But she noted that some stories have a markedly more heightened tone, including the dramatic episodes along the River Ness. These did not appear to be borrowed from Cumméne's work.

In 2003, James Fraser built on this idea, and argued that the episodes set in specific places in the Firthlands were written or adapted by Adomnán himself. He proposed that Adomnán was driven by political considerations that made it important to explicitly show Columba at work in northern Pictland.
He concluded that Adomnán was showing us the north in his own time:
Adomnan’s Vita Columbae provides a masterful and vivid portrait of the ecclesiastical landscape of northern Britain as viewed from Iona in or about 700.
And I think there’s another factor that adds weight to this argument.
Adomnán's Law of the Innocents
At the same time as he was writing the Life of Columba, Adomnán was also drawing up a law called the Law of the Innocents, which outlawed violence against women, children and clergy.
He promulgated this law at the Synod of Birr in Ireland in 697, where it was officially endorsed by 91 clerics and kings from Ireland, Dál Riata and Pictland.
One of those clerics was a bishop with an apparently Gaelic name, Curetán, but whose jurisdiction was in Pictland, with its see at Rosemarkie on the Black Isle.
(I'll be using the word 'jurisdiction' because 'diocese' is a contentious word for this period in Britain.)
I think that Adomnán’s specific place-names and accurate descriptions of the Inverness-shire landscape are signs that he visited the Firthlands himself. The timing would be right for a journey up the Great Glen to secure Curetán’s support for the Law of the Innocents.
If that’s correct, it’s possible that we catch a glimpse of Curetán’s episcopal jurisdiction in the Loch Ness and River Ness episodes in the Life of Columba.
Clues from eighth-century Ireland
We have no direct insight into how a bishop might have operated in Pictland around 700 AD. But some Irish legal texts of the eighth century give some clues.
Colmán Etchingham noted a hint in these texts that Ireland had two grades of bishop: a lower grade who was responsible for pastoral care of the Christian community in a single district, or túath, and a superior grade, who had authority over multiple districts or túatha.

I want to suggest that Curetán equated to a superior-grade bishop, and that in the Life of Columba, Adomnán is showing us two of the districts, or túatha, over which he had authority.
One, of these districts, as Adomnán tells us, was named Urquhart, and I want to suggest that the other occupied the area known as the Aird. The seventeenth-century map below shows the two districts ('Wrchoden' and 'Aird') nicely.
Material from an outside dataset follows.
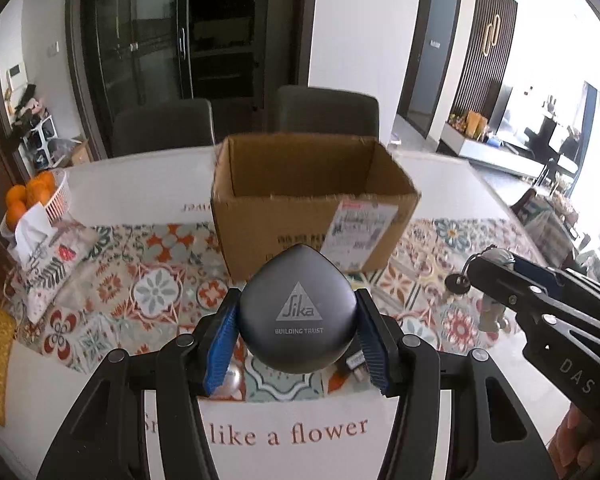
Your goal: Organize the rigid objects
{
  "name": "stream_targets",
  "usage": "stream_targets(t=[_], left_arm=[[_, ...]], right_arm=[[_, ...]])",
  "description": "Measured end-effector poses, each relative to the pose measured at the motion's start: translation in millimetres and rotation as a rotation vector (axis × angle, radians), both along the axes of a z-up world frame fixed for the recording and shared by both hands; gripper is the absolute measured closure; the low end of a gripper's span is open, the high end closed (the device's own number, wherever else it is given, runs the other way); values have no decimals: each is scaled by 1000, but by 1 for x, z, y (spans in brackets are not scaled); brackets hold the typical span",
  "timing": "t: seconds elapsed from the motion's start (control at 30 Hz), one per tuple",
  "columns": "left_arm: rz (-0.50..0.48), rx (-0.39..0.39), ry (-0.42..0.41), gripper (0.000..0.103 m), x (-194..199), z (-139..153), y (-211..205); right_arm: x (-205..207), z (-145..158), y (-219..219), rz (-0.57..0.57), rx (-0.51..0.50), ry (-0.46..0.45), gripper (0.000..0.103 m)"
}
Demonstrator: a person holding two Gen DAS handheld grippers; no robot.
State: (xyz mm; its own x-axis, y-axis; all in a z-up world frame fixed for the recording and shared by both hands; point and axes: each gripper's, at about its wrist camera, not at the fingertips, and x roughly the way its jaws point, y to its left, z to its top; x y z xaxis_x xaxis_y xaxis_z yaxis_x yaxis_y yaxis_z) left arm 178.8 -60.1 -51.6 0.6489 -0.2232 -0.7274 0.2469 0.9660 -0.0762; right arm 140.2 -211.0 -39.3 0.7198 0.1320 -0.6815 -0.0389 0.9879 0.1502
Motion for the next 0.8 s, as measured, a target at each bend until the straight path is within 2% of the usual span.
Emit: stream_targets(t=[0.33, 0.6, 0.8], left_arm=[[-10, -6, -54, 48, 26, 32, 1], [-16, 19, -95, 48, 54, 50, 1], [-31, 34, -88, 48, 81, 58, 1]], right_arm=[[27, 33, 5, 32, 5, -81, 76], [56, 44, 8, 49, -2, -99, 76], [87, 51, 8, 68, -7, -87, 76]])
Curetán's episcopal jurisdiction
Curetán is usually, and correctly, associated with Easter Ross, and Rosemarkie in particular. But the spread of place-names that include his name (below) suggest that his sphere of influence also extended to the Aird, Urquhart and Strathglass.

There are no dedications to Curetán anywhere else in Scotland (inset map above), which strongly suggests that this distribution reflects his actual jurisdiction.
Evidence for two 7th-century túatha in Inverness-shire
The idea that Adomnán’s Life of Columba is showing us two túatha of Curetán’s jurisdiction receives some support from archaeology, landscape and place-names.
First, both Urquhart and the Aird have a sizeable fort that was occupied in the early Middle Ages. Elizabeth and Leslie Alcock excavated at Urquhart Castle in 1983, and found evidence of an elite stronghold that was occupied from the late sixth century to the ninth. An earlier find at Urquhart of the terminal of a silver penannular brooch reinforces this interpretation.
They were reluctant to characterise it as a royal fort, given its apparent proximity to the fort of king Bridei on the River Ness. But they did see it as the political centre of a territory corresponding to Glen Urquhart and its hinterland.
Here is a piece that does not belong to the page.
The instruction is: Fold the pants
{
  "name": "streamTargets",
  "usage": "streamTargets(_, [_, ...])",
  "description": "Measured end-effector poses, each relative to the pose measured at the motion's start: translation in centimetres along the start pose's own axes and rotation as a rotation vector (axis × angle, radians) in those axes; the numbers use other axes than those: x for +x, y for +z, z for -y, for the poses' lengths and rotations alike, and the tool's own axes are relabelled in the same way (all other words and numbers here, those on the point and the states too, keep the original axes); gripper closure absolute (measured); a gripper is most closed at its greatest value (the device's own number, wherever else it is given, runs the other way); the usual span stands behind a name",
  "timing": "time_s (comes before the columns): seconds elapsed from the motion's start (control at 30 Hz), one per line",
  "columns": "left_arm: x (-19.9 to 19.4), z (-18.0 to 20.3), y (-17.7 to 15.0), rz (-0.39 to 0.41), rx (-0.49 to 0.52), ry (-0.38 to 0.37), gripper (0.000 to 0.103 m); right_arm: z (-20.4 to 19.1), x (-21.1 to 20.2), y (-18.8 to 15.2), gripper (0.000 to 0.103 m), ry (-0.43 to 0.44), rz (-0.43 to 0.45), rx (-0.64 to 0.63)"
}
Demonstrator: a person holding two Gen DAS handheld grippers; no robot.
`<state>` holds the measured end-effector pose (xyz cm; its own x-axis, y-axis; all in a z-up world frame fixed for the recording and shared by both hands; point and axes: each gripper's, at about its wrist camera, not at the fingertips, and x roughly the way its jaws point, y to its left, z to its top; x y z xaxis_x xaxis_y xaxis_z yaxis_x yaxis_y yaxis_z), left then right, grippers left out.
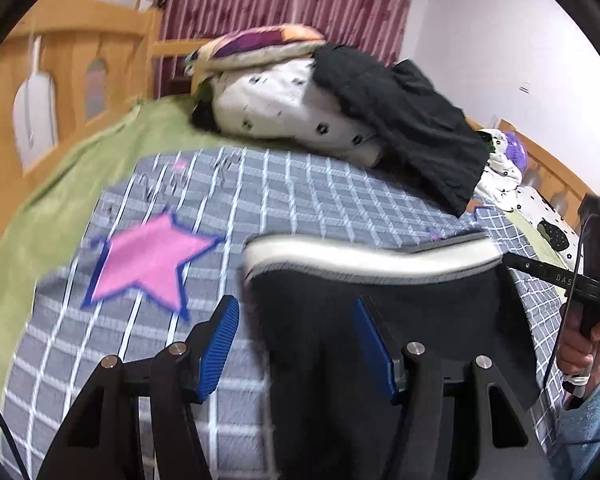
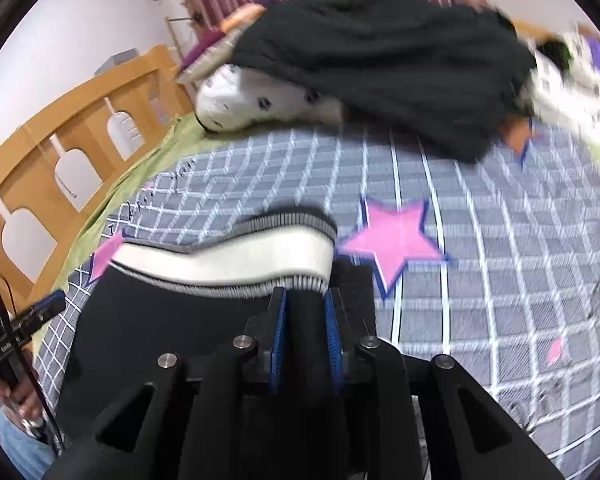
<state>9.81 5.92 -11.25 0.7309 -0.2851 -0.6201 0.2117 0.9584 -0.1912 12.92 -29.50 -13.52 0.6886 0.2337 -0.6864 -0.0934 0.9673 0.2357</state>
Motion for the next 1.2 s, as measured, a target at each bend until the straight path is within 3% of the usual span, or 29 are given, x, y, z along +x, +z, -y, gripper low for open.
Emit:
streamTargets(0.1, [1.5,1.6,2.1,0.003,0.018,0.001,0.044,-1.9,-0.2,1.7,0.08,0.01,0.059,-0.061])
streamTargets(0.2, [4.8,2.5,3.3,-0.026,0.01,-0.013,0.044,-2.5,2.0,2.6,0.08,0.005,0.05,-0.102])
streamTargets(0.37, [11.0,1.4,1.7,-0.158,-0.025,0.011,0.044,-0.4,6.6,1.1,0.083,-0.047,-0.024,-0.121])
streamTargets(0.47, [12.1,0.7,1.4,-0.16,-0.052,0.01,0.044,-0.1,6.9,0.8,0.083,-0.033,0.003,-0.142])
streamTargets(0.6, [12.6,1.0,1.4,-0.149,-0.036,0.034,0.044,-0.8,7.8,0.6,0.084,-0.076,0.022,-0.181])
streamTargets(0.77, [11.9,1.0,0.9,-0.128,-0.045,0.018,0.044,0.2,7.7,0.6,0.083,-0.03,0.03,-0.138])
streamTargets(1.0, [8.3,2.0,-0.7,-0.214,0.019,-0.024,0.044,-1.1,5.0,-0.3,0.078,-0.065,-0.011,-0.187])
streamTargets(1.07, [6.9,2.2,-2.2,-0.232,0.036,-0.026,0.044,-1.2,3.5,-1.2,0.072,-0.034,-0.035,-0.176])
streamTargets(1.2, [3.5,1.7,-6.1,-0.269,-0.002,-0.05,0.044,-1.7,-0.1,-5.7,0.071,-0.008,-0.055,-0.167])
(Ignore the circles on the map above, which relate to cultivable land.)
Of the three candidate sites for Bridei’s fort, only Craig Phadrig has been excavated, most notably by Alan Small in 1971 and 1972.
This dig was never fully written up, but it did yield evidence of elite early medieval re-occupation in the form of E-ware sherds and a mould for a hanging bowl escutcheon.
So even if Craig Phadrig wasn’t the fort of the historical King Bridei, who died in 584, it could still have been a high-status site in Adomnán and Curetán’s time, a century later.
(I'm tempted to place the historical Bridei's fort on the Inverness Castle Hill, but that's for another time.)
That means we can envisage potentates in residence at both Craig Phadrig and Urquhart Castle in the late seventh century, with one being ruler of the Aird, and the other ruler of Urquhart.
An early church at Temple on Loch Ness?
Next, Gilbert Márkus has argued that visions of angels in the Life of Columba and in other early medieval saints’ lives signal the location of a church.
The whole of Book 3 of the Life of Columba is dedicated to angelic visions, but only one occurs in Pictland—the vision that Columba experiences at Urquhart.
The setting of the lost church of St Ninian’s at Temple (circled below), intervisible across Urquhart Bay with the Castle, makes it a good location for a church patronised by a potentate living at the castle site.
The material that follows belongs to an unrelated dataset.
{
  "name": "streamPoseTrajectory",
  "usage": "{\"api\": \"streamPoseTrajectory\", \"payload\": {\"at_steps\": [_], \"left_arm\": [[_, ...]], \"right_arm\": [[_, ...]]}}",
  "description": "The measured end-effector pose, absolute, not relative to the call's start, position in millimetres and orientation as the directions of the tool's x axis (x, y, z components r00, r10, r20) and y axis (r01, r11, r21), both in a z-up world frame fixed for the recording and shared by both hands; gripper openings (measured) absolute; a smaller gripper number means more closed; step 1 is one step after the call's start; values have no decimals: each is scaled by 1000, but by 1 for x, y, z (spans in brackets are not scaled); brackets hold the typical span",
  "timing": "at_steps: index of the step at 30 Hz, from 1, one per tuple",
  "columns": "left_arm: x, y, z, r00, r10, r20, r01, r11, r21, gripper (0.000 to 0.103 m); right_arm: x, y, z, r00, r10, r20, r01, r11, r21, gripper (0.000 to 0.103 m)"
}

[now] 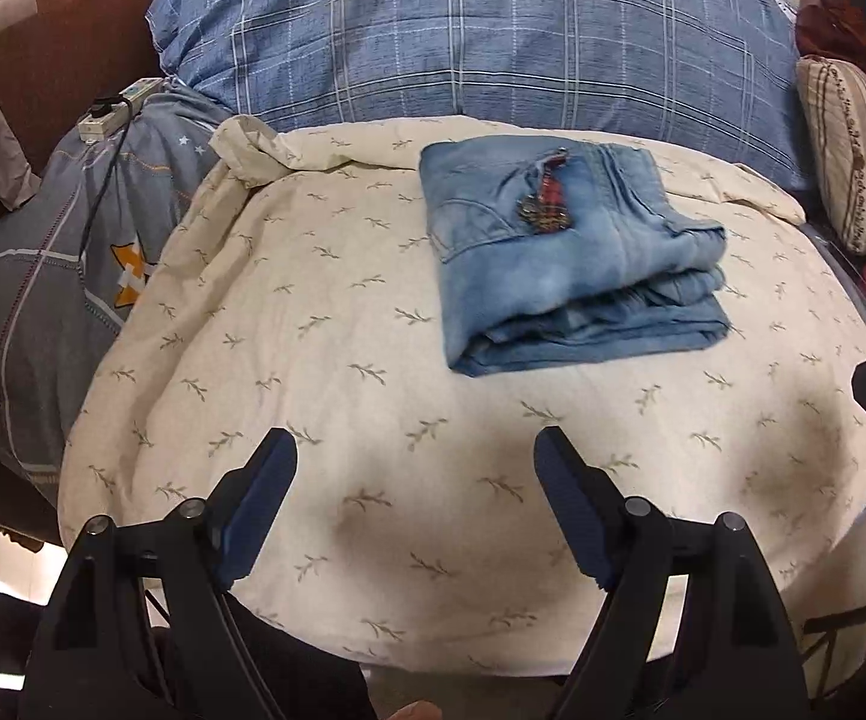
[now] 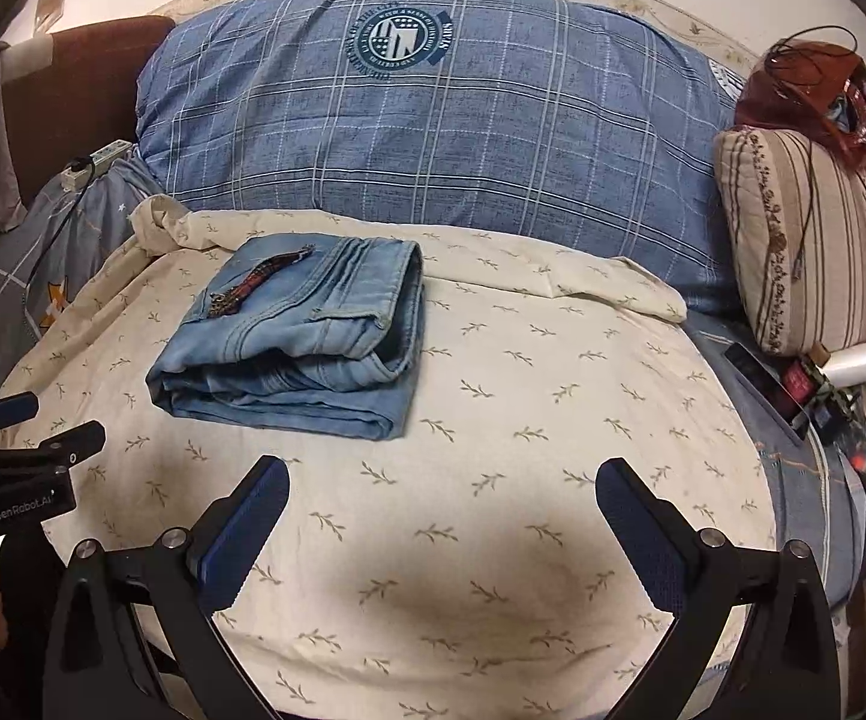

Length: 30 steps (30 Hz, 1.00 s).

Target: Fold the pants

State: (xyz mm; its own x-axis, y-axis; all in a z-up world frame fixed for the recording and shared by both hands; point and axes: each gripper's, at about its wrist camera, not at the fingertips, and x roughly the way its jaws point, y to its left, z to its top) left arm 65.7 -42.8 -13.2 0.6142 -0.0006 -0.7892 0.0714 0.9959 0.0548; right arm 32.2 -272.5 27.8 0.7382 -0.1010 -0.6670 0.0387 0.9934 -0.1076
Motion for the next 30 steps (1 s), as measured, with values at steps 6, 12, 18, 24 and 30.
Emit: {"api": "streamPoseTrajectory", "payload": {"at_steps": [6, 12, 18, 24, 30], "left_arm": [[45, -54, -3, 625, -78, -776, 141, 990, 14, 82], [36, -67, 6, 655, -124, -745, 208, 978, 20, 82], [40, -65, 5, 641, -144, -754, 210, 978, -8, 82], [43, -68, 1, 638, -151, -756, 215, 977, -13, 82], [41, -74, 1, 642, -147, -752, 230, 973, 7, 82]], "right_arm": [[14, -295, 22, 729, -103, -677, 88, 994, -57, 103], [6, -311, 11, 697, -112, -708, 132, 991, -26, 103], [5, -321, 4, 682, -105, -724, 164, 986, 12, 103], [11, -321, -1, 675, -91, -732, 160, 987, 25, 103], [16, -318, -4, 674, -80, -734, 149, 988, 29, 103]]}}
This is also suggested by other evidence. An incised cross-slab from Temple is impossible to date, but is consistent with the presence of an early church.
There are also mentions in sixteenth-century charters of chaplainries of Ninian, Drostan and Adomnán at Temple. The Ninian dedication likely dates to the twelfth century or later, but the dedications to Adomnán and Drostan may be early.
The dedication to Adomnán is interesting. Another reason to think that we see the Firthlands of Adomnán’s time in the Life of Columba is that there’s very little evidence of an early cult of Columba in Urquhart or the Aird.
There’s no time to discuss it here, but the tiny hints we do have of possible early Columban activity are all east of Inverness—at Petty, Auldearn, Glenferness and perhaps Kinneddar.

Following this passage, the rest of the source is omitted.